Minerva, the property company planning a 53-storey tower in the City of London, was talk of the mid-cap list, soaring 16.75p. The gossip never coalesced around a single story. Some people had it that a wealthy Middle Eastern businessman was about to declare a large stake; some people had it that a private-equity firm would make an outright takeover bid; and still others had it that it had attracted an all-paper offer from one of the FTSE 100 property companies, interested in bulking up their portfolio of City sites ahead of a revival of the office rental market. Whatever, by the end of the day, everybody had it - and the stock had been chased up 16.75p to 290p.

Ryanair laid into ABN Amro after one of the investment bank's analysts sent the airline's shares lower by incorrectly warning that its schedules had been hit by widespread cancellations. Ryanair, whose shares fell 2.7 per cent at one point, said it regretted that such a "false and inaccurate rumour" had emanated from the bank. There were no inconvenienced passengers because Ryanair had withdrawn the flights a month ago when it knew a delivery of new aircraft would be late. The confusion arose because the flights showed up as cancelled on airport websites. Ryanair shares recovered to end down only 10 cents at €7.78.
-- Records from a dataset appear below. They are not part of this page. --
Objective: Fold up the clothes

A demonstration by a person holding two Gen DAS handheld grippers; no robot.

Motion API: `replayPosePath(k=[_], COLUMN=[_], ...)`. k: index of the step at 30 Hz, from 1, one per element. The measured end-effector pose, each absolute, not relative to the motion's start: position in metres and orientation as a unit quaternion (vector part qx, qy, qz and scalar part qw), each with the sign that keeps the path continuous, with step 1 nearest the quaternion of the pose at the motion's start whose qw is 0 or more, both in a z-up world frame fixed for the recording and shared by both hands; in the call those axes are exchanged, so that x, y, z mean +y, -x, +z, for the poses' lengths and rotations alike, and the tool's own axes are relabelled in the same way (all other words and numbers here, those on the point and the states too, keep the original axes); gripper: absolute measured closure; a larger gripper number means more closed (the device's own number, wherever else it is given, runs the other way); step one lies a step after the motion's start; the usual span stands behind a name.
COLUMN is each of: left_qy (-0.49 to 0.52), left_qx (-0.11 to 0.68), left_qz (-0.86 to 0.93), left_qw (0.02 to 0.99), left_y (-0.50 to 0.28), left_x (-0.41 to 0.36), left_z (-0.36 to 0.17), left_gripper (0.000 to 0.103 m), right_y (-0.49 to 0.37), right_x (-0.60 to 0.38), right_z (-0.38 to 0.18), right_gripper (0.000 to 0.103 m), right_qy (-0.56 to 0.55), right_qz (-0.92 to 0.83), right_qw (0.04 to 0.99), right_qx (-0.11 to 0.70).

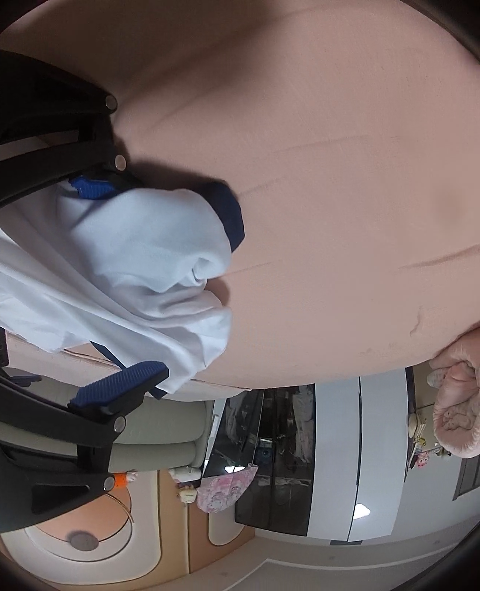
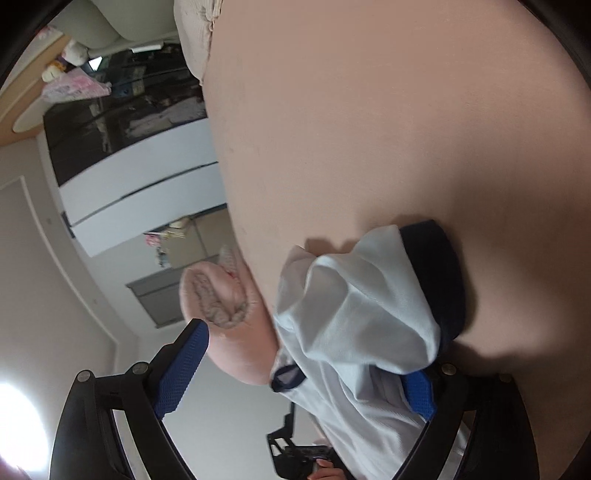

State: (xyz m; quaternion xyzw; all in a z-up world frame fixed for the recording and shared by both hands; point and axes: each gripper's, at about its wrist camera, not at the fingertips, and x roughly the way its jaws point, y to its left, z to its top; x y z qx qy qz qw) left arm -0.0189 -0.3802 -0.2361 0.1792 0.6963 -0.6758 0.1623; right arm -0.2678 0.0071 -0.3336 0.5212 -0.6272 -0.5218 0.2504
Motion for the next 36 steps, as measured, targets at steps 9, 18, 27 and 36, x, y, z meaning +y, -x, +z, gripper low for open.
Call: replayPosePath(k=[9,18,27,36], left_qy=[-0.168,-0.145,-0.169,-0.222], left_qx=[0.697,0.708,0.669,0.547], left_qz=[-0.677,-0.669,-0.698,-0.761], left_qw=[0.166,0.173,0.193,0.269], left_y=[-0.012,-0.034,-0.032,-0.018], left_x=[-0.379,-0.376,-0.374,-0.364], left_z=[-0.239,-0.255,-0.251,-0.224], left_gripper=[0.031,0.068,0.086,0.092], right_y=[0.260,0.253,0.251,0.266], right_x=[0.019,0.025,0.027,0.028], right_z=[-0.348,-0.354,-0.351,-0.310], right_gripper=[0.032,0.052,0.087,0.092], right_qy=[-0.516,-0.519,-0.524,-0.526], right_qz=[-0.488,-0.490,-0.541,-0.687], right_qw=[0.257,0.260,0.224,0.226], right_qx=[-0.655,-0.650,-0.619,-0.447])
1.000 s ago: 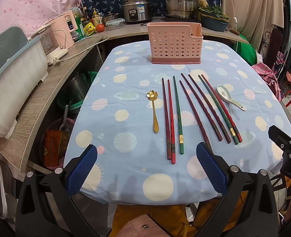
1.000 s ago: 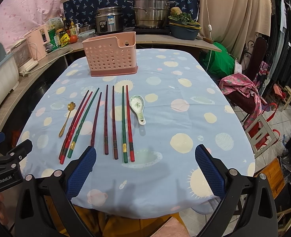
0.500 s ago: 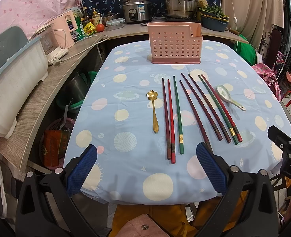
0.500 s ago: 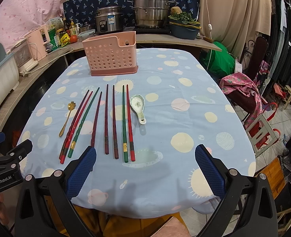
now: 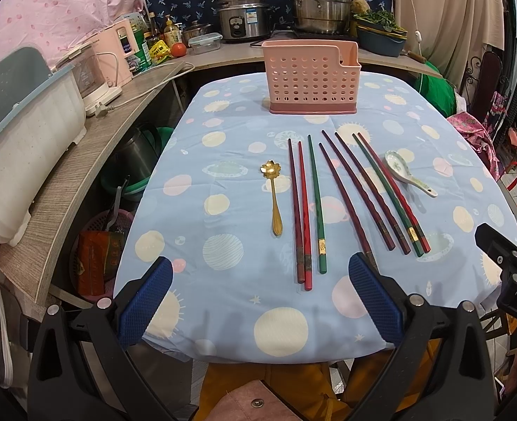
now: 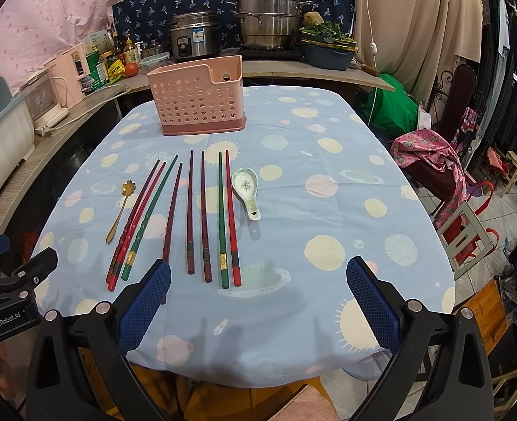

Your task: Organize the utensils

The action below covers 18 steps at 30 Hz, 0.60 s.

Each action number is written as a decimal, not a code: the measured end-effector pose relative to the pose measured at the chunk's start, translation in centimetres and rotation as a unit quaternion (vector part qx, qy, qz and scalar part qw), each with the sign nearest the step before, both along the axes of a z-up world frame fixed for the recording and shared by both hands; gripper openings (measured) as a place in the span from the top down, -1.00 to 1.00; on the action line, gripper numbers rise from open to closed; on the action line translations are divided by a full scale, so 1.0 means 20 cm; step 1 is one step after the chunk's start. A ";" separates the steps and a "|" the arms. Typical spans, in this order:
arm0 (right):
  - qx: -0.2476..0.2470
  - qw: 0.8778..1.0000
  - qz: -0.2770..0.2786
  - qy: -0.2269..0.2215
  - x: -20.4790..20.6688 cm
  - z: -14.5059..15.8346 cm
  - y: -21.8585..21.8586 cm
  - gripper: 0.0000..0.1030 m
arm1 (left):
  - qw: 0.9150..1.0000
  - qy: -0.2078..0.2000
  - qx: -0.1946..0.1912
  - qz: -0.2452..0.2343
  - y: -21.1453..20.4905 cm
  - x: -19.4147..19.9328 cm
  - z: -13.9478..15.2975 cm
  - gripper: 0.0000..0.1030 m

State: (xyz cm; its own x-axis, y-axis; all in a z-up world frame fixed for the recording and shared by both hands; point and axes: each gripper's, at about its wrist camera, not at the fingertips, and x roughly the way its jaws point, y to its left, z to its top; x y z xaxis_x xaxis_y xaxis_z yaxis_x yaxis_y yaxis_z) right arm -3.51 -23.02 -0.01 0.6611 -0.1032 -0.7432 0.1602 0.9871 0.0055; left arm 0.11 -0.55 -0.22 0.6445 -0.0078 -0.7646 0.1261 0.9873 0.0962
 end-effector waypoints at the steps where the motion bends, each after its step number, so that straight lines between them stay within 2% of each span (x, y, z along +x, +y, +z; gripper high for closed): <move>1: 0.000 1.000 0.000 0.000 0.00 0.00 0.00 -0.87 | 1.000 0.000 0.000 0.000 0.00 0.00 0.00 -0.87; 18: 0.002 1.000 0.000 0.000 0.00 0.00 0.00 -0.87 | 1.000 0.000 0.000 0.000 0.00 -0.01 0.00 -0.87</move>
State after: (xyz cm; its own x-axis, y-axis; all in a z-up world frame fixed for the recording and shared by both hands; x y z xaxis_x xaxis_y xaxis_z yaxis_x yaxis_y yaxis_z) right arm -3.55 -23.10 0.06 0.6612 -0.1007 -0.7435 0.1604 0.9870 0.0090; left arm -0.05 -0.63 -0.32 0.6439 -0.0087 -0.7651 0.1266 0.9874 0.0954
Rentokil Initial, the rat-catching, toilet-cleaning support services giant, was sold down 4.5p to 155.5p after Investec argued that the company's restructuring could fail to yield the trading recovery that the market expects. The cruise ships business Carnival and British Airways were off 91p at 3,265p and 3p to 321.25p, respectively, as investors fretted that the recent oil price spike would lead to much higher fuel bills. And there was a bearish story doing the rounds on Invensys, the factory equipment maker, whose shares dipped 0.75p to 20.5p on rumours of a profits warning.

D1 Oils, which is trying to make diesel from the seeds of the jatropha tree, replaced its founding chief executive, Philip Wood, with a numbers man, the finance director Elliott Mannis, who the City thinks will make sure the company focuses more closely on generating early revenues. The stock, which has halved in three months, was back up 19p to 219p. Shares in Biofuels, a biodiesel refining company which D1 had previously considered taking over, was off 2.5p at 134.5p.